Friday, March 10, 2023

MINING THE ASTEROIDS Part 5 – Practicalities: We Can DO It! But, What Is Our Greatest Obstacle?

They say you have to learn to WALK before your can FLY, so before we start driving asteroids around the Solar System (and I can’t believe that Russia, China, the EU, India, Brazil, and the United States will give a happy thumbs up to that action (which just put in my mind that MOVING asteroids into Earth orbit will have to be a true, multi-national effort with multi-national crews…which, of course, will lead to incredible stress and possible conflict…)) let’s look at how we’ll start walking…

Humans have been taking pictures of asteroids, and doing flybys for twenty or more years. Recently, we’ve started landing on asteroids: https://en.wikipedia.org/wiki/List_of_landings_on_extraterrestrial_bodies#Asteroids So, let’s say, “We can do it!” (Make sure you wear ruby slippers and click your heels together with your eyes closed.)

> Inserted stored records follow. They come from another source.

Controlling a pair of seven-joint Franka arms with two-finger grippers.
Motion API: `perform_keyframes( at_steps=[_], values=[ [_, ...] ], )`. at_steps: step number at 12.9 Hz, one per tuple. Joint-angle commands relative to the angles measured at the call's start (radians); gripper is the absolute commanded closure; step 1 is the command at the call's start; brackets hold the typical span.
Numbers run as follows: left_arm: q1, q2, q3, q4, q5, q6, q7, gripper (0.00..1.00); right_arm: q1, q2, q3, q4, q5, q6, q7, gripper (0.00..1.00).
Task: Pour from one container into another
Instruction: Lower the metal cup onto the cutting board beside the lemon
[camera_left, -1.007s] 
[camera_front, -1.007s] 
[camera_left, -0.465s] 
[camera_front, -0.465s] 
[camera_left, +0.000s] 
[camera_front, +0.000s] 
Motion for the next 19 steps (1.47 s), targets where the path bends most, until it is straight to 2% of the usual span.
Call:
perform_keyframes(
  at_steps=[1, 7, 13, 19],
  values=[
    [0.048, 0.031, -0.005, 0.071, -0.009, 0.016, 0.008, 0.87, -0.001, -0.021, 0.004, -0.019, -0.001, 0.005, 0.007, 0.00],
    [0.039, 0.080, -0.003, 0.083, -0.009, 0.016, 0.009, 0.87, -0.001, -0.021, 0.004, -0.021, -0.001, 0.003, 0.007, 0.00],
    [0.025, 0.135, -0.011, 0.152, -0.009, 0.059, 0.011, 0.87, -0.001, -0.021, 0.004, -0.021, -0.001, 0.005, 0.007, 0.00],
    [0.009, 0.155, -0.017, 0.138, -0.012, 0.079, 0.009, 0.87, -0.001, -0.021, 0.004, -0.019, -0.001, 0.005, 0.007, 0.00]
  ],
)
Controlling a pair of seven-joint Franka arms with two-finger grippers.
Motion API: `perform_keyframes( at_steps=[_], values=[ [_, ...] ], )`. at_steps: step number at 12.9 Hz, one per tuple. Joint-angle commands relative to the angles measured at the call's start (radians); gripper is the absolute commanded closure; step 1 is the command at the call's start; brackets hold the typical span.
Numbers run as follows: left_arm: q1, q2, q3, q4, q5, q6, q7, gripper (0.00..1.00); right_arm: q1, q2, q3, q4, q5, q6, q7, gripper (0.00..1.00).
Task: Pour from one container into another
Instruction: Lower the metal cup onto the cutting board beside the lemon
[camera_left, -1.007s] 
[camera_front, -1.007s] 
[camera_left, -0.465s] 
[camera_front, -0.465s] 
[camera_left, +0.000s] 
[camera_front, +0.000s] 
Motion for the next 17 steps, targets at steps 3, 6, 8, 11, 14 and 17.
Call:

From the Wright Brother’s 1903 powered flight with a Human passenger, to Virgin Galactic flying passengers to the edge of space – it took us less than 100 years of experience to make flying in heavier-than-air-craft so routine, it means NOTHING to most people.

We’re actually PAST the 1903 point of Wilbur and Orville – we have rockets that go into space. We have REUSABLE rockets. Humans have been in space without a break, for 23 years. We’ve been conducting experiments in space for longer than that. We’ve had rovers or Humans digging into extraterrestrial objects since the first Russian mission specifically designed to “excavate” the Lunar surface: “Luna 13‘s mission was to assess the suitability of the lunar surface for a manned Soviet landing that would never come. The main instrument was a penetrometer, attached to the end of a long boom deployed after landing. The instrument had a short rod with a sharpened tip and a small solid-propellant rocket motor to drive it down into the lunar surface. It penetrated 45 cm into the regolith and measured the density and consistency of the soil.”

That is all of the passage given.